‘Amor, Sublime Amor’: Spielberg recria clássico na era da diversidade
Ao revisitar o filme de 1961, o cineasta o transforma em um colorido manifesto político
Pelas ruas de Nova York, uma gangue de garotos mal-encarados transita delimitando sua área de atuação. Por perto, outro grupo igualmente mal-encarado também tenta impor seu domínio. A demonstração de poder, com brigas e vandalismo, ocorre não por meio de murros e sangue, mas sim por elaborados passos de balé. O inusitado retrato da belicosidade masculina embalado com o gracioso estilo de dança é um dos vários pioneirismos de Amor, Sublime Amor, clássico musical da Broadway dos anos 50, com canções de Stephen Sondheim e Leonard Bernstein, e coreografia de Jerome Robbins, vertido em filme em 1961. Aclamado como um dos grandes musicais da história, a produção era tida como irretocável e atemporal. Logo, o anúncio de que Steven Spielberg faria um remake foi tratado como um capricho temerário — o que, claro, se revelou um receio sem fundamentos. Pois o resultado é o belíssimo Amor, Sublime Amor (Estados Unidos, 2021, já em cartaz), uma versão nova, mas fiel ao clássico, com camadas extras adicionadas aos personagens e uma bem-vinda injeção de energia. Para isso, Spielberg não inventou a roda: a trama e as letras das músicas são as mesmas, assim como a ambientação na década de 50. Mas sua leitura é a de um manifesto político disfarçado de romance — e assustadoramente adequado para o século XXI.

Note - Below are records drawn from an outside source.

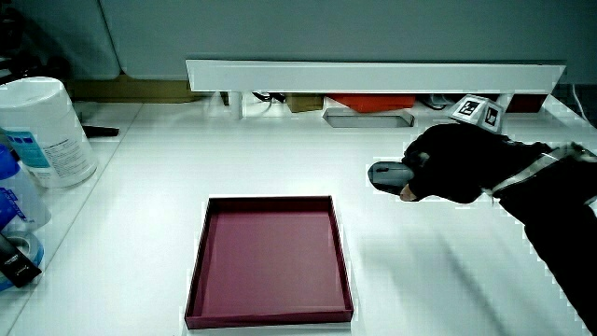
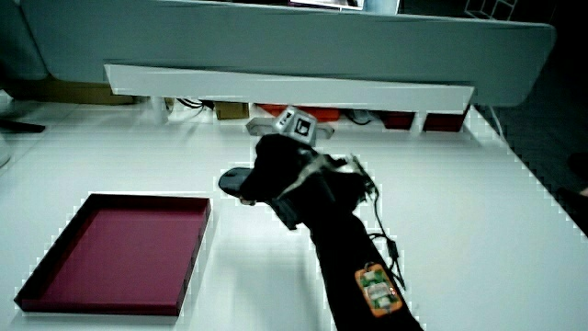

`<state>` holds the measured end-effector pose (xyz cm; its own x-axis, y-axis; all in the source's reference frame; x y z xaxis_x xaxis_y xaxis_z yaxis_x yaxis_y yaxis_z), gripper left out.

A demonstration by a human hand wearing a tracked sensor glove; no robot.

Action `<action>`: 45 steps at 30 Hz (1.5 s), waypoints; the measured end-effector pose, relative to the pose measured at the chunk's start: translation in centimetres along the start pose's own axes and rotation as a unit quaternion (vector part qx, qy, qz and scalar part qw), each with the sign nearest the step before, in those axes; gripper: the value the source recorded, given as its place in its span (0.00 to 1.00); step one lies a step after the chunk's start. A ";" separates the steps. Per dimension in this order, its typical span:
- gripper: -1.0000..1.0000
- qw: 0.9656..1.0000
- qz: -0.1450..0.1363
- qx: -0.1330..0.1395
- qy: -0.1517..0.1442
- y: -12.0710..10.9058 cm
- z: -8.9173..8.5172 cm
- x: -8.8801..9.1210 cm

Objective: Place mouse on desk

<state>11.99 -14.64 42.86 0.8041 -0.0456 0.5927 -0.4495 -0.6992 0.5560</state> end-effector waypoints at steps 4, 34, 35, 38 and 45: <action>0.50 0.999 -0.010 0.045 -0.021 -1.5 1.0 1.1; 0.50 0.990 -0.136 0.029 -0.021 -0.1 -4.1 11.2; 0.50 0.990 -0.139 0.024 -0.015 0.0 -4.3 11.6; 0.50 0.989 -0.139 0.032 -0.025 -0.3 -4.3 11.3; 0.42 0.989 -0.144 0.023 -0.025 -0.3 -4.3 11.3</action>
<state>19.52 -11.86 51.89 0.9146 0.1265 0.3840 -0.1816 -0.7201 0.6697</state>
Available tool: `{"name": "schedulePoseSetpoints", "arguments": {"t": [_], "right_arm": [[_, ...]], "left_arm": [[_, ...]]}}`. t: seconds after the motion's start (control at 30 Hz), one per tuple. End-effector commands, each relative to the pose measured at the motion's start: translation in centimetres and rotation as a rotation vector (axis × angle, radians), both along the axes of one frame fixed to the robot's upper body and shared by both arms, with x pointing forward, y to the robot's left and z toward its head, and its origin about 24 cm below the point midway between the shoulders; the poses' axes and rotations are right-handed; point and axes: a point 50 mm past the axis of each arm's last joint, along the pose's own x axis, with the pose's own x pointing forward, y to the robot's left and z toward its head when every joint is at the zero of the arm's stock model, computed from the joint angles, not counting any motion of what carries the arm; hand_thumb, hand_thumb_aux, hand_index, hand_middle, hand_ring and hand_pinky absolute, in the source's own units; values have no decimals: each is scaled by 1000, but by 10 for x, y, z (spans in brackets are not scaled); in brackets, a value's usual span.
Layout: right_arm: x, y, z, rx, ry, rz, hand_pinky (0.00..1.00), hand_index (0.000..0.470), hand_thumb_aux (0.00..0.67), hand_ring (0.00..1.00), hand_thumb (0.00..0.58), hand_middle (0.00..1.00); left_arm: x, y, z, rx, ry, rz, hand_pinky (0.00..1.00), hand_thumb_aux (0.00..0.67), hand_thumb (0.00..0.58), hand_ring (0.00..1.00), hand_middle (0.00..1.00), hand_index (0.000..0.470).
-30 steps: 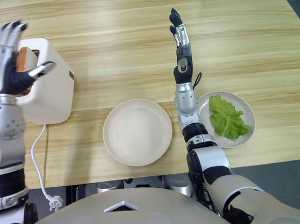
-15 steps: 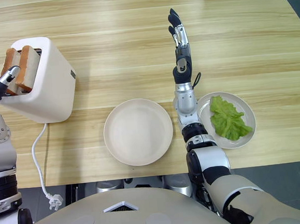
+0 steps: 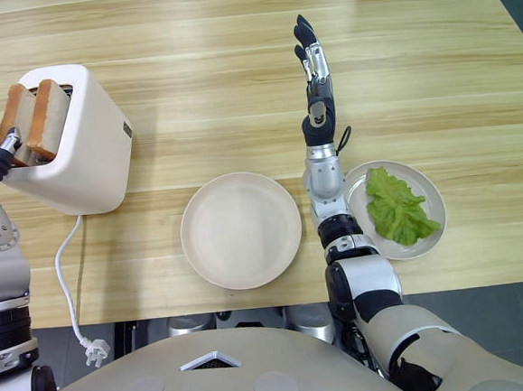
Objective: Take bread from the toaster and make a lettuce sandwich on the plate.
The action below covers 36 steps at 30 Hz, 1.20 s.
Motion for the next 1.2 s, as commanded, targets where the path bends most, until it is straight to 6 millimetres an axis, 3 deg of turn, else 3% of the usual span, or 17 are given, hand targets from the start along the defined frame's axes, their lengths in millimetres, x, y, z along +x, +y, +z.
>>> {"name": "schedulePoseSetpoints", "arguments": {"t": [0.03, 0.5, 0.53, 0.57, 0.6, 0.63, 0.8, 1.2], "right_arm": [[0, -5, 0, 6, 3, -22, 0, 0, 0, 0, 0, 0], [1, -5, 0, 4, 5, -29, 0, 0, 0, 0, 0, 0], [1, -5, 0, 4, 5, -29, 0, 0, 0, 0, 0, 0], [1, -5, 0, 4, 5, -28, 0, 0, 0, 0, 0, 0], [1, -4, 0, 3, 5, -28, 0, 0, 0, 0, 0, 0], [1, -4, 0, 3, 5, -27, 0, 0, 0, 0, 0, 0], [1, -4, 0, 1, 5, -27, 0, 0, 0, 0, 0, 0], [2, -1, 0, -3, 7, -19, 0, 0, 0, 0, 0, 0]], "left_arm": [[3, -1, -7, -17, 43, 1, 0, 670, 580, 0, 0, 460], [10, -11, -15, -53, 61, -62, 0, 670, 580, 0, 0, 460], [10, -11, -16, -54, 65, -63, 98, 670, 580, 98, 98, 460], [10, -11, -16, -54, 67, -64, 98, 670, 580, 98, 98, 460], [10, -11, -16, -54, 68, -63, 753, 670, 580, 753, 753, 460], [10, -11, -16, -55, 67, -64, 1000, 670, 580, 1000, 1000, 460], [8, -10, -2, -34, -32, -48, 1000, 670, 580, 1000, 1000, 460], [-5, -10, 75, 147, -505, 3, 1000, 670, 580, 1000, 1000, 460]]}}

A trama inspirada na tragédia shakespeariana Romeu e Julieta segue Tony e Maria, vividos pelos adoráveis Ansel Elgort e Rachel Zegler (leia a entrevista), dois jovens apaixonados em lados opostos da guerra entre os Jets, gangue formada por descendentes de irlandeses, e os Sharks, de imigrantes porto-riquenhos. O casal divide o protagonismo com os líderes das gangues, Riff (Mike Faist) e Bernardo (David Alvarez), além de Anita (Ariana DeBose), namorada de Bernardo — todos impecáveis.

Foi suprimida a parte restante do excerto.